(Problem statement) Word for word, reproduce every line of the data below.

(Recorded data)
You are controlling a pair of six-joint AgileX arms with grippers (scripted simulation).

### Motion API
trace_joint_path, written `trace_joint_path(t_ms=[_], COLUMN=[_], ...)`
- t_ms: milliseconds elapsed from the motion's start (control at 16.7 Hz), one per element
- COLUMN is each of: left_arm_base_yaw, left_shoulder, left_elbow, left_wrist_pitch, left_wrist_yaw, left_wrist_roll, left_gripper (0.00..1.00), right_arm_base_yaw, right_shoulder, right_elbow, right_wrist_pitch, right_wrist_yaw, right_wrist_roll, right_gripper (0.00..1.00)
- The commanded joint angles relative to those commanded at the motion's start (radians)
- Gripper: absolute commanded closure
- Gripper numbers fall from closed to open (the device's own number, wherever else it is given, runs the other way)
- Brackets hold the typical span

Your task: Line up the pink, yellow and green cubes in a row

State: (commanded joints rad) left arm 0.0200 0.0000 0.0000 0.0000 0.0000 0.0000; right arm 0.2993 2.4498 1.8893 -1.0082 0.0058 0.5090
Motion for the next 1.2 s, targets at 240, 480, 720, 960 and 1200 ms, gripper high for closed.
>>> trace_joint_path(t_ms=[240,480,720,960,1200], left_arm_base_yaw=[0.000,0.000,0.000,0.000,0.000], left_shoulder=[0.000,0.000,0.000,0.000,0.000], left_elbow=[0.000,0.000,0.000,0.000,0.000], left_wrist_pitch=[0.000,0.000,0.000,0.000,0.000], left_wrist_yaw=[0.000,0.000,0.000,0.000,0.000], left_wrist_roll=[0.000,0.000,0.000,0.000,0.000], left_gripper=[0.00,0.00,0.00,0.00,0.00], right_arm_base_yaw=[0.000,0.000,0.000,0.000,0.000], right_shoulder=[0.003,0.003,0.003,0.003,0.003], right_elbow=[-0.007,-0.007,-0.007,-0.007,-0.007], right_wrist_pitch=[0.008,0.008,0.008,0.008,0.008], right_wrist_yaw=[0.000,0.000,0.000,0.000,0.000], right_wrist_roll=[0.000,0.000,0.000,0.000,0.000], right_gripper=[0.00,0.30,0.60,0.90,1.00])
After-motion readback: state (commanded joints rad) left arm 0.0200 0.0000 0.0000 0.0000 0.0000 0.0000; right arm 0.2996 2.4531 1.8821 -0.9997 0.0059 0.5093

(Response to the task)
You are controlling a pair of six-joint AgileX arms with grippers (scripted simulation).

### Motion API
trace_joint_path, written `trace_joint_path(t_ms=[_], COLUMN=[_], ...)`
- t_ms: milliseconds elapsed from the motion's start (control at 16.7 Hz), one per element
- COLUMN is each of: left_arm_base_yaw, left_shoulder, left_elbow, left_wrist_pitch, left_wrist_yaw, left_wrist_roll, left_gripper (0.00..1.00), right_arm_base_yaw, right_shoulder, right_elbow, right_wrist_pitch, right_wrist_yaw, right_wrist_roll, right_gripper (0.00..1.00)
- The commanded joint angles relative to those commanded at the motion's start (radians)
- Gripper: absolute commanded closure
- Gripper numbers fall from closed to open (the device's own number, wherever else it is given, runs the other way)
- Brackets hold the typical span

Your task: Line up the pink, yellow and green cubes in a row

State: (commanded joints rad) left arm 0.0200 0.0000 0.0000 0.0000 0.0000 0.0000; right arm 0.2993 2.4498 1.8893 -1.0082 0.0058 0.5090
Motion for the next 1.2 s, targets at 240, 480, 720, 960 and 1200 ms, gripper high for closed.
>>> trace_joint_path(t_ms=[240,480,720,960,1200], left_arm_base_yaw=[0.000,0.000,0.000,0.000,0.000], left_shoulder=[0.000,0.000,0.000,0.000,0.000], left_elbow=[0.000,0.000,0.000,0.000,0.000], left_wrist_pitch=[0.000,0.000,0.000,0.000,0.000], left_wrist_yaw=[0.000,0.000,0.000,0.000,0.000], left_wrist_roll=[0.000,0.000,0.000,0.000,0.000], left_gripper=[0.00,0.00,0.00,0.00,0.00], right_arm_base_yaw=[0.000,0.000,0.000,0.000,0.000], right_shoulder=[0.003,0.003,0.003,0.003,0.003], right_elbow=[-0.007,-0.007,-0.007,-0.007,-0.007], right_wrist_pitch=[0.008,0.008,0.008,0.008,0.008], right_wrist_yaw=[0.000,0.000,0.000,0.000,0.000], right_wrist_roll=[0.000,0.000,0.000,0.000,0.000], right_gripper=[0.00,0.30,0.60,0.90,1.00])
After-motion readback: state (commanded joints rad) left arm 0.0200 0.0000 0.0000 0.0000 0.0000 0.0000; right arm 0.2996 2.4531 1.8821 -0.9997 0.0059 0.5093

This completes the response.